■ WORK TO COMPLETE
Return precisely the opening lines of the listing below, ending with the line that contains "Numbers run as".

GIVEN DATA START

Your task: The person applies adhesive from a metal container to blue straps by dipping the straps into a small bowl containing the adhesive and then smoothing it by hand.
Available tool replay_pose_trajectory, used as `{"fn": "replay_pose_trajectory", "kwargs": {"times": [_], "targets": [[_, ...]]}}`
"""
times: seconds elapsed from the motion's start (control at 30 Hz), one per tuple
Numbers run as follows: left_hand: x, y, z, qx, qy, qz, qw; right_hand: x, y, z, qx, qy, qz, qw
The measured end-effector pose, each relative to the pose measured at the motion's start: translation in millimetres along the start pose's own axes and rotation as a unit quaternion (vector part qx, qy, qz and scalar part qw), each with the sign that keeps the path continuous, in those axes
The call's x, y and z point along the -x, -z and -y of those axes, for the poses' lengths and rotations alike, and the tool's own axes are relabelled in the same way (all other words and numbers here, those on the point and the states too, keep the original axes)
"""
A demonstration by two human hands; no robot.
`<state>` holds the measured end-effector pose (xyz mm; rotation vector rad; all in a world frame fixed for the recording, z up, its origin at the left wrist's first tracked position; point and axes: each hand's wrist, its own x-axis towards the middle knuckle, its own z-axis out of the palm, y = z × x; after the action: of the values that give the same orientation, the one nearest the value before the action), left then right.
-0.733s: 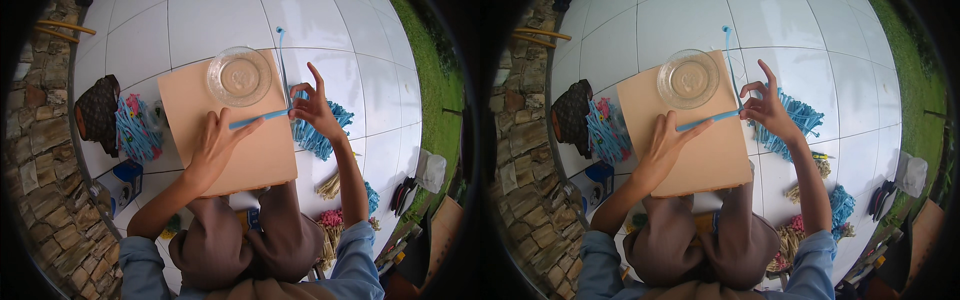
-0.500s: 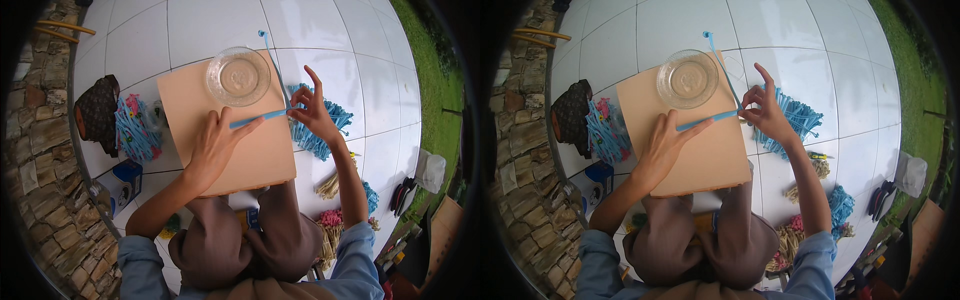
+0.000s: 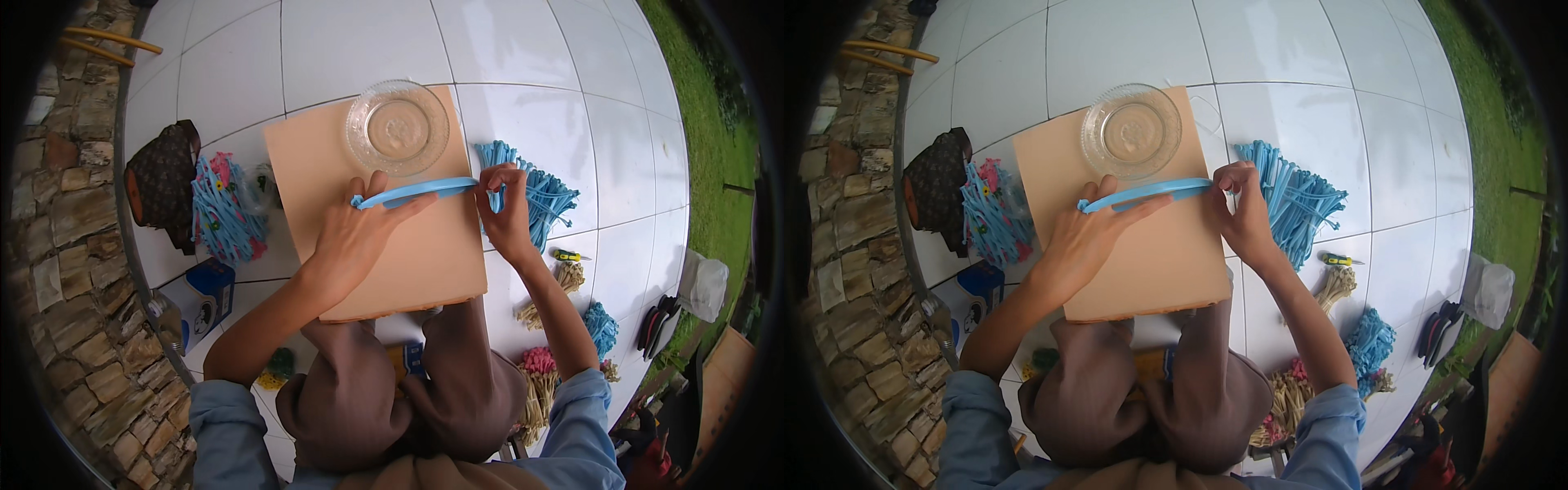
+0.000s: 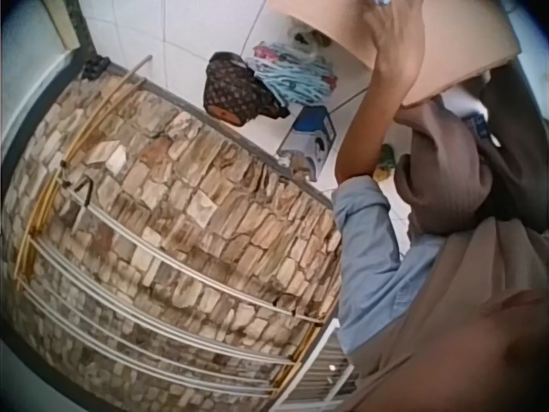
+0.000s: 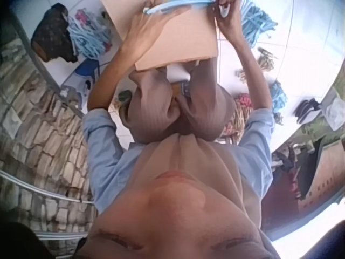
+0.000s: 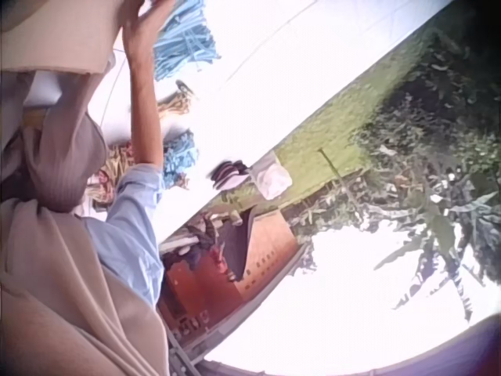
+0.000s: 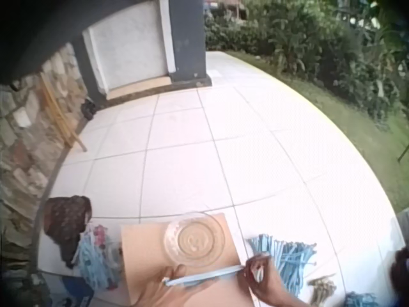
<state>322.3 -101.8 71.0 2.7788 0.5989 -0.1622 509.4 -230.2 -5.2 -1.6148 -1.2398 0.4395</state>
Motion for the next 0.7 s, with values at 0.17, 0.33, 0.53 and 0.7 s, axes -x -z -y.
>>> {"fn": "replay_pose_trajectory", "kwargs": {"times": [0.17,0.33,0.53,0.7], "targets": [[1,-2,2,0.011,0.028,0.034,0.999,-8,1,23,0.047,0.053,0.004,0.997],[3,-5,2,0.007,0.007,-0.018,1.0,-59,3,55,0.191,0.046,0.032,0.98],[1,-8,1,0.038,0.01,0.009,0.999,-80,-16,57,0.375,0.17,0.109,0.905],[2,-10,2,0.014,0.012,-0.003,1.0,-80,-20,53,0.38,0.195,0.114,0.897]]}}
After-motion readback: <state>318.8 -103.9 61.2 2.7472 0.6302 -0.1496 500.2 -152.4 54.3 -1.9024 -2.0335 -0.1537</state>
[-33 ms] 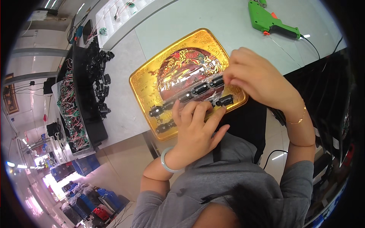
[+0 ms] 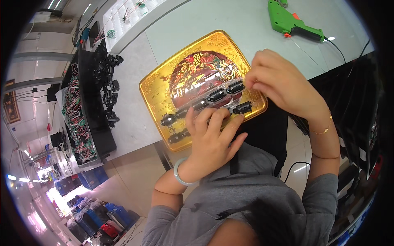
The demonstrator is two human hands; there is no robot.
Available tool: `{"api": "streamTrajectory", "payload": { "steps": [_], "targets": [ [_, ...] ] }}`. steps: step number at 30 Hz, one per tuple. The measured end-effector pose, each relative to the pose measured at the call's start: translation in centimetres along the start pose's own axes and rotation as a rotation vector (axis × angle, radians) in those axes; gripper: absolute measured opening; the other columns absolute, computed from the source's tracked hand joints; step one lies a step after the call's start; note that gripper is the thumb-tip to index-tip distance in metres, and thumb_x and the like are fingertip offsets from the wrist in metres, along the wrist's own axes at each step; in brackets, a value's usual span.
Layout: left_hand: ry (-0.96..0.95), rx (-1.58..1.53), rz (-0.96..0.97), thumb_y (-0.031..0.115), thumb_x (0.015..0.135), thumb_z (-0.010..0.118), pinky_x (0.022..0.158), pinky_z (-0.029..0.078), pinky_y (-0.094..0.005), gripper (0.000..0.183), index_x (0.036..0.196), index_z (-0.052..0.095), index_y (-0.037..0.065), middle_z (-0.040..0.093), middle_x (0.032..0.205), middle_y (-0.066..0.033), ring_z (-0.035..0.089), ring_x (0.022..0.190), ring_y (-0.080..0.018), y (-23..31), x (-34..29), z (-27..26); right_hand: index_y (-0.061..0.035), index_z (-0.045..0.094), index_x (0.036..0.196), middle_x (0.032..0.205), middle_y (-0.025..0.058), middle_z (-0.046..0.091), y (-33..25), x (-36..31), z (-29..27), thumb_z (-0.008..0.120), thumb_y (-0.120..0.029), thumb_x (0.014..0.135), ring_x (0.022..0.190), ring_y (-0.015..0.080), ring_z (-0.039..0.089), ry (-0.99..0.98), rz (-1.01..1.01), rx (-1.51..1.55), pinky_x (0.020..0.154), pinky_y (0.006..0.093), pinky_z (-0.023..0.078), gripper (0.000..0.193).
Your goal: The person solders wires or components onto small electronic circuit boards using a gun-type soldering iron.
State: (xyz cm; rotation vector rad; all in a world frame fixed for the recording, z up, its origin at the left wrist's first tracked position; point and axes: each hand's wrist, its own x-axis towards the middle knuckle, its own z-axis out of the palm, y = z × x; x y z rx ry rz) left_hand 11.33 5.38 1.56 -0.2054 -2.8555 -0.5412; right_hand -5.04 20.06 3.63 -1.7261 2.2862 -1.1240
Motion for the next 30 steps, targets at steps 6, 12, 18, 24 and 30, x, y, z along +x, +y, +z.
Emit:
{"api": "streamTrajectory", "payload": {
  "steps": [6, 12, 18, 24, 30],
  "targets": [
    [0.101, 0.057, 0.003, 0.021, 0.067, 0.07, 0.096, 0.02, -0.0495, 0.03, 0.094, 0.06, 0.011, 0.054, 0.1, -0.0011, 0.045, 0.101, -0.0222, -0.2, 1.2, 0.6, -0.0022, 0.054, 0.079, 0.079, 0.0081, 0.051, -0.7, -3.4, -3.1, 0.057, -0.002, 0.073, 0.072, 0.0218, 0.052, 0.04, 0.252, 0.194, 0.063, 0.03, 0.04, 0.006],
    [0.193, 0.025, 0.046, 0.015, 0.066, 0.069, 0.094, 0.023, -0.046, 0.022, 0.086, 0.06, 0.011, 0.057, 0.092, 0.0008, 0.05, 0.092, -0.0194, -0.4, 2.7, 1.1, -0.001, 0.056, 0.064, 0.05, 0.0013, 0.051, 1.3, -13.4, -6.1, 0.065, -0.007, 0.069, 0.048, 0.0074, 0.049, 0.032, 0.742, 0.686, 0.046, 0.0205, 0.036, 0.012],
    [0.2, 0.114, 0.031, 0.01, 0.065, 0.071, 0.091, 0.028, -0.0385, 0.017, 0.079, 0.062, 0.012, 0.059, 0.085, 0.0014, 0.05, 0.088, -0.0192, -0.4, 3.0, 0.8, 0.0017, 0.056, 0.081, 0.062, 0.0082, 0.053, 2.4, -14.4, -1.4, 0.057, -0.005, 0.081, 0.054, 0.0144, 0.049, 0.258, 1.02, -0.113, 0.052, 0.0264, 0.037, 0.007],
    [0.143, 0.013, -0.13, 0.012, 0.066, 0.071, 0.092, 0.031, -0.04, 0.034, 0.098, 0.06, 0.007, 0.049, 0.107, -0.0112, 0.043, 0.103, -0.0297, -1.1, 1.1, -2.0, 0.0018, 0.055, 0.081, 0.07, 0.0064, 0.054, 3.6, -11.7, 1.3, 0.053, -0.003, 0.081, 0.062, 0.0133, 0.05, 0.552, 0.687, -0.004, 0.056, 0.0235, 0.038, 0.005],
    [0.424, 0.091, -0.472, 0.009, 0.08, 0.059, 0.081, 0.038, -0.033, 0.032, 0.11, 0.052, 0.002, 0.049, 0.092, -0.0103, 0.047, 0.087, -0.0213, -10.2, -7.6, -3.3, -0.0062, 0.046, 0.119, 0.066, 0.0025, 0.052, 12.6, -21.2, 7.6, 0.044, -0.005, 0.086, 0.057, 0.0077, 0.048, 0.657, 1.17, 0.544, 0.051, 0.0205, 0.041, 0.034]
  ]
}}
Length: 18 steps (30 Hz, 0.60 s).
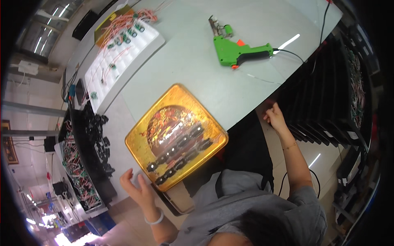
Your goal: The person solders wires or components onto small electronic circuit boards using a gun-type soldering iron.
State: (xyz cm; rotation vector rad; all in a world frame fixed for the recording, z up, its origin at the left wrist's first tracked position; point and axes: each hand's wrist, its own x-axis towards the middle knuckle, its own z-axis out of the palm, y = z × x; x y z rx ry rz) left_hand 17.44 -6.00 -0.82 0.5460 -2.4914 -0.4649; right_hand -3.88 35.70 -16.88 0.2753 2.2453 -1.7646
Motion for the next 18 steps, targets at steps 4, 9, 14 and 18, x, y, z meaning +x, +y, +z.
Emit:
{"api": "streamTrajectory", "payload": {
  "steps": [4, 9, 14, 18],
  "targets": [
    [-0.117, -0.206, -0.35, 0.009, 0.085, 0.052, 0.07, 0.04, -0.0282, 0.027, 0.111, 0.051, 0.001, 0.048, 0.081, -0.0062, 0.047, 0.075, -0.0145, -3.2, -1.5, -0.8, -0.0094, 0.01, 0.142, 0.112, 0.0106, 0.047, -6.0, 2.4, -0.7, 0.046, -0.008, 0.09, 0.084, 0.0118, 0.051, 0.575, -0.43, 0.292, 0.064, 0.0217, 0.047, 0.064],
    [-0.107, -0.464, -0.367, 0.011, 0.087, 0.052, 0.064, 0.038, -0.0255, 0.031, 0.116, 0.051, 0.001, 0.048, 0.075, -0.0032, 0.046, 0.068, -0.0114, -1.0, -1.4, 0.9, -0.0042, 0.039, 0.103, 0.103, 0.0125, 0.048, -10.9, 1.9, -1.1, 0.043, 0.002, 0.086, 0.087, 0.0146, 0.048, 0.741, -1.045, 0.268, 0.072, 0.0235, 0.042, 0.019],
    [-0.106, -0.295, -0.241, 0.008, 0.085, 0.052, 0.066, 0.039, -0.0278, 0.025, 0.109, 0.057, 0.001, 0.051, 0.074, -0.0054, 0.047, 0.07, -0.0142, -2.0, -1.7, 1.3, -0.0016, 0.053, 0.08, 0.074, 0.0076, 0.054, -4.8, -0.9, 0.7, 0.043, 0.003, 0.076, 0.068, 0.0132, 0.055, 0.17, -0.434, 0.065, 0.063, 0.0254, 0.045, 0.012],
    [-0.131, -0.233, -0.224, 0.005, 0.082, 0.053, 0.067, 0.039, -0.0293, 0.02, 0.101, 0.06, 0.001, 0.053, 0.075, -0.0074, 0.048, 0.07, -0.0175, -1.3, -1.2, 1.9, -0.0029, 0.017, 0.14, 0.132, 0.0212, 0.041, 1.5, 1.3, 1.3, 0.043, 0.002, 0.077, 0.119, 0.028, 0.046, 0.278, -0.445, -0.475, 0.097, 0.0351, 0.036, 0.068]
  ]
}}
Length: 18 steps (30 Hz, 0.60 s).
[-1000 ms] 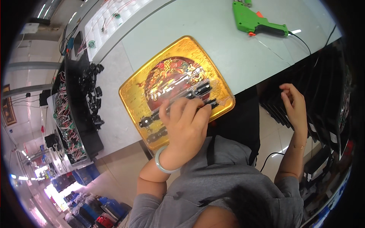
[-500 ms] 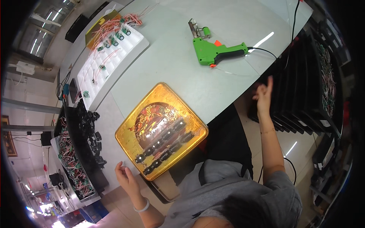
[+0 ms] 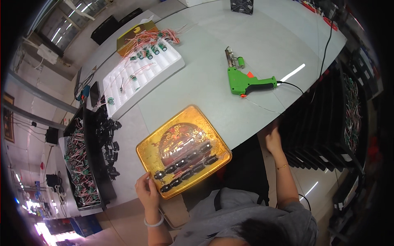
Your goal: The person solders wires or components onto small electronic circuit boards using a gun-type soldering iron.
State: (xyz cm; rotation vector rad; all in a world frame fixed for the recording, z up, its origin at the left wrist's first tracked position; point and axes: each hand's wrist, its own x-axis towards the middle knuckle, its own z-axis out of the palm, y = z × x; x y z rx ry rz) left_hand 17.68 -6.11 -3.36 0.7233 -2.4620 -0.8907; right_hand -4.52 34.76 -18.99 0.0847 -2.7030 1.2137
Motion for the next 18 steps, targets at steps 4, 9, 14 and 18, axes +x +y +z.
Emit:
{"api": "streamTrajectory", "payload": {
  "steps": [4, 9, 14, 18],
  "targets": [
    [0.079, 0.094, 0.067, 0.003, 0.081, 0.052, 0.067, 0.04, -0.0312, 0.016, 0.096, 0.06, 0.001, 0.055, 0.078, -0.0087, 0.049, 0.071, -0.0198, 1.0, 0.0, 0.2, 0.0013, 0.013, 0.139, 0.141, 0.019, 0.027, -7.5, 6.3, -4.9, 0.047, -0.001, 0.084, 0.127, 0.0306, 0.033, 0.707, -0.155, 0.298, 0.102, 0.0386, 0.031, 0.065],
    [0.158, 0.171, 0.14, 0.004, 0.078, 0.054, 0.065, 0.039, -0.0366, 0.014, 0.091, 0.061, 0.005, 0.055, 0.068, -0.0099, 0.051, 0.065, -0.027, 2.3, 0.5, 1.3, -0.0054, 0.044, 0.126, 0.117, 0.0134, 0.052, -15.5, 11.4, -8.5, 0.058, -0.002, 0.071, 0.112, 0.031, 0.046, 0.312, -0.633, -0.164, 0.097, 0.038, 0.034, 0.057],
    [0.139, 0.332, 0.218, 0.007, 0.077, 0.054, 0.059, 0.036, -0.0386, 0.011, 0.086, 0.06, 0.008, 0.053, 0.062, -0.0101, 0.051, 0.061, -0.0285, 5.7, 2.5, 2.7, -0.013, 0.047, 0.126, 0.098, 0.0116, 0.055, -17.9, 14.7, -7.0, 0.054, -0.003, 0.056, 0.093, 0.0286, 0.051, -0.122, -0.754, -0.369, 0.085, 0.0369, 0.04, 0.071],
    [0.01, 0.374, 0.289, 0.008, 0.077, 0.058, 0.057, 0.036, -0.0392, 0.011, 0.087, 0.061, 0.006, 0.051, 0.059, -0.0103, 0.05, 0.058, -0.029, 6.8, 4.1, 2.6, -0.0124, 0.049, 0.124, 0.091, 0.0103, 0.055, -17.7, 16.3, -6.2, 0.052, -0.003, 0.054, 0.083, 0.0285, 0.051, -0.257, -0.629, -0.434, 0.076, 0.0365, 0.041, 0.07]
  ]
}}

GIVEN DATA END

■ TASK ANSWER
Your task: The person applies adhesive from a metal container to blue straps by dipping the straps into a small bowl containing the adhesive and then smoothing it by hand.
Available tool replay_pose_trajectory, used as `{"fn": "replay_pose_trajectory", "kwargs": {"times": [_], "targets": [[_, ...]]}}`
"""
times: seconds elapsed from the motion's start (control at 30 Hz), one per tuple
Numbers run as follows: left_hand: x, y, z, qx, qy, qz, qw; right_hand: x, y, z, qx, qy, qz, qw

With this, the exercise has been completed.